If disreputable electricians get caught pulling meters.....:vs_bananasplit::vs_bananasplit:
P&L


----------



## MechanicalDVR (Dec 29, 2007)

A Little Short said:


> It depends on the POCO and how they have the meters set up. I know this is a Canaduh poster but I will just say what happens in my area.
> One of the POCOs have the meters but don't use any of it's features just yet. They said they wanted to wait until all the "bugs" were worked out but wanted to have the meters in place when they do implement the features.
> 
> The other POCO uses some of the features such as remote meter reading and loss of power or partial power.

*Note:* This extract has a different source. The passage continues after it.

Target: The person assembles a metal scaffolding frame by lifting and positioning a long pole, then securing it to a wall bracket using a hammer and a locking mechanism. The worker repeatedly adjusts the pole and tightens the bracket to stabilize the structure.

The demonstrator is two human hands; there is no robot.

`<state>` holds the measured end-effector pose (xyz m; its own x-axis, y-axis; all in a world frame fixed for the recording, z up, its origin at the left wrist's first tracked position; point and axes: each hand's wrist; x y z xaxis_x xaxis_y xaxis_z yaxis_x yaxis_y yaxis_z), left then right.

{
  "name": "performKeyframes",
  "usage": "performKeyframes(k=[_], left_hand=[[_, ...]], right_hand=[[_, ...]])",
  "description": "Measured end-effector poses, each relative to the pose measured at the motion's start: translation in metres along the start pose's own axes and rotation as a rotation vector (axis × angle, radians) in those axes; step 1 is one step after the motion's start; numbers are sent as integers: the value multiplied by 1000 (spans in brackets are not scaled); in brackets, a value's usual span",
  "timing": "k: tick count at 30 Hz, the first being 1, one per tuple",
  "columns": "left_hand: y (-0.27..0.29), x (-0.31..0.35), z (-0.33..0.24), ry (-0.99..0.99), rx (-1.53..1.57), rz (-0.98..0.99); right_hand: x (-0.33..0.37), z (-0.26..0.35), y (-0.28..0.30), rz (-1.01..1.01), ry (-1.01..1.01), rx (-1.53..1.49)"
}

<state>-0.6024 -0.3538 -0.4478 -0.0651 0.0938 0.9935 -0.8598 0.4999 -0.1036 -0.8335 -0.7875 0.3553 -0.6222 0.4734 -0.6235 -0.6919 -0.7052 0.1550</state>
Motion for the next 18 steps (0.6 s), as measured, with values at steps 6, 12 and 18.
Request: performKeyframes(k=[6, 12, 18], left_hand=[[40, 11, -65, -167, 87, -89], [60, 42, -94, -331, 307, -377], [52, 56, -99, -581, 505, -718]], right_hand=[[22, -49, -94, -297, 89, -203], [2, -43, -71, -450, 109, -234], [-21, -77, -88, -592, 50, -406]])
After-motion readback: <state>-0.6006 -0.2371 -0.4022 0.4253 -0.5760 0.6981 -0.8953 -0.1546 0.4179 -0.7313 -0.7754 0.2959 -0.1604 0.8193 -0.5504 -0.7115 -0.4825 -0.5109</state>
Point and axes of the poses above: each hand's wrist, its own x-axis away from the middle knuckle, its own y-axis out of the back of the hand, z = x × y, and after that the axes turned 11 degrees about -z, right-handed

So if we pull one of those meters a signal will be sent to the POCO office and they will dispatch a lineman.
> If they find the meter was pulled they will get severely irritated and can fine whoever pulled it.


There you go, giving the guy the glimmer of hope...........:whistling2:


----------



## spinninwheels (Oct 28, 2012)

I going from memory here, and granted this is BC, and on a Gulf Island. But if you have a permit pulled on the residence, and if you contacted BC Hydro in advance, you may get permission to pull meter. And of course that's for service change only. BC Hydro shows up later to reinstall smart meter.

Otherwise:no:


----------



## samgregger (Jan 23, 2013)

Pull meter, disconnect load side wiring, plug back in meter


----------



## MechanicalDVR (Dec 29, 2007)

samgregger said:


> Pull meter, disconnect load side wiring, plug back in meter



I think it's a futile issue.


----------



## sbrn33 (Mar 15, 2007)

mike883 said:


> back to the old days,my boss pull out the old analog meter to change the fuse panel for his customer, I believe some people do their side job in this way as well
> 
> now lots of house change to the smart meter, and i got question about that: if we pull out the smart meter, will the smart meter send a signal to the hydro, and the hydro send some people to the house to give us a fine?
> 
> anybody knows or have this kind of experience?


Do things right and pull a permit like you know you should.


----------



## oliquir (Jan 13, 2011)

our smartmeter was vandalized in our summer house (was pulled and then they trow it away ) we had to call hydro and police when we saw that it was missing, hydro never realized that it was pulled


----------



## MechanicalDVR (Dec 29, 2007)

oliquir said:


> our smartmeter was vandalized in our summer house (was pulled and then they trow it away ) we had to call hydro and police when we saw that it was missing, hydro never realized that it was pulled


Not using all the features sounds like a waste of money, not sure why they wouldn't as it defeats the purpose.


----------



## 99cents (Aug 20, 2012)

If I pulled a meter I may as well remove my ass right away because somebody's going to have it anyway.


----------



## mike883 (Mar 22, 2016)

thanks everybody


----------



## Voltron (Sep 14, 2012)

I've pulled lots of smart meters. Never had the po-co-police show up, not once.


----------



## Majewski (Jan 8, 2016)

I haven't seen or heard of poco showing up out here.....


----------



## WIsparky71 (Mar 7, 2015)

The poco will show up in our area. We don't pull meters, but when they come to disconnect for us, they have to call the office so they know they are going to be disconnecting. They claim they have caught a few ppl. On some service calls while I'm dealing with the 800 number and waiting for them to show up, I debate pulling the meter myself to see how fast they come running....


----------



## inetdog (Apr 13, 2016)

I don't see how a meter can send a signal (phone home) after it has been pulled. Nor how it could distinguish being pulled from a loss of power. 
But it certainly would stop sending a periodic signal indicating that it was working. (Also potentially useful for localizing power outages.)
Or it could fail to respond to a status request from the central computer.


----------



## GrayHair (Jan 14, 2013)

I worked with a lot of this type stuff, but not in this application. How often a meter reports is probably in the meter. The question is, what is the poco monitoring; IE: are they even looking for a "heatbeat" from each meter and in what time frame; once every 4, 6, 8, 12, etc hours?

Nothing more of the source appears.